MetRonnie commented 10 months ago

With my 3s latency profile enabled, yes I get those warnings. I actually get a few before the main content is displayed on the page

oliver-sanders commented 10 months ago

That approach is forcing a timeout error which is a different problem (the socket gets closed in a different part of the code, see above).

Note, this issue is extremely intermittent, I've just had 30 reloads in a row with no failed connections whatsoever, it's not necessarily easy for me to reproduce, I just have to brute force it.

oliver-sanders commented 10 months ago

From manual inspection, the websocket error code is 1006 which is:

Reserved for situations where the connection was closed abnormally without sending a close frame when a status code was expected.

This appears to mean that the connection was closed unexpectedly (no close message), but I'm not sure how it's determining that, is ping-pong established this early on.

Note, the reason field is blank. This exactly matches the response you get when you stop a running server.

kinow commented 5 months ago

@oliver-sanders ' in this issue show what I can now easily reproduce locally :tada:

I was reading an article on JS and performance for Autosubmit UI, when I noticed the author commented something interesting about browser settings that control the maximum number of connections to a server. The author also mentioned about this being a problem to WebSockets, which is why some people used a service workers to have a single client connecting to the server.

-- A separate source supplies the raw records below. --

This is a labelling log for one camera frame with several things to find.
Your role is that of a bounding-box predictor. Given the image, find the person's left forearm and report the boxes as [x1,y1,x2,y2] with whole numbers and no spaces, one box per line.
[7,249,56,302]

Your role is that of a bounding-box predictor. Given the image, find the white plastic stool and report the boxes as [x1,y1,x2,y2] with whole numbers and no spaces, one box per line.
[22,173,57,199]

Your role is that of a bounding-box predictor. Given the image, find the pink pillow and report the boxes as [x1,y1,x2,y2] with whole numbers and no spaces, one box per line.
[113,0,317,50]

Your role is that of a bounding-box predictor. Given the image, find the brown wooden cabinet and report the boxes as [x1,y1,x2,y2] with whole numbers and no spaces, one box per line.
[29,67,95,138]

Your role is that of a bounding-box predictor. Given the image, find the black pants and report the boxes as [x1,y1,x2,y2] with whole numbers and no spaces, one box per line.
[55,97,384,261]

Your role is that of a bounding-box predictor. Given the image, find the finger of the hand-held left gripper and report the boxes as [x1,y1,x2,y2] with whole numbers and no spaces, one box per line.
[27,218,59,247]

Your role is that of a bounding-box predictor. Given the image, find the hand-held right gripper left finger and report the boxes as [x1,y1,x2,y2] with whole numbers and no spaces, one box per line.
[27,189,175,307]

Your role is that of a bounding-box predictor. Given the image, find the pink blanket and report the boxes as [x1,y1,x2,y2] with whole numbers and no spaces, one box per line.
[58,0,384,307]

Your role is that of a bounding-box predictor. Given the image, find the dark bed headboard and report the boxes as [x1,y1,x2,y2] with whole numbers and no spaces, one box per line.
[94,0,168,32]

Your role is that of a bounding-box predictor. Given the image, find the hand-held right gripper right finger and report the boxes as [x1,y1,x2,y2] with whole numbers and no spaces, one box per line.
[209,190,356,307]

Anyhoo, I opened Firefox, then about:config, and searched for websocket. It returned only 12, with a couple of entries for devtools (these can be discarded).

Everything was working fine in the UI, and network.websocket.max-connections was set to 200 by default. Then I opened a few tabs, reduced it to 30, opened a few more tabs with the Cylc GUI, and voilà

image

I started closing my tabs and... eventually it connected.

image

I can't spend much more time on this issue, but I think

Open questions (that I wish I had time to keep digging :nerd_face:)

So if anyone is experiencing this a lot, and if you have a lot of tabs, go to about:config and increase that number (assuming you consider it safe as the server & client memory would be affected).

Possible solution:

I don't have this issue as we are not using WebSockets in the Autosubmit UI, so this is as far as my curiosity took me :slightly_smiling_face: , hope that helps.

Bruno

ColemanTom commented 1 month ago

Just commenting (and following) that I see this a lot too. But, I haven't seen this error message mentioned, so I'll add it (it always happens after the "can't establish a connection to the server" line.

The connection to wss://..../cylc/subscriptions was interrupted while the page was loading.

ColemanTom commented 1 month ago

So if anyone is experiencing this a lot, and if you have a lot of tabs, go to about:config and increase that number (assuming you consider it safe as the server & client memory would be affected).

It isn't just if you have many tabs. I have a single tab open and this happens. The page eventually loads, but it is slow.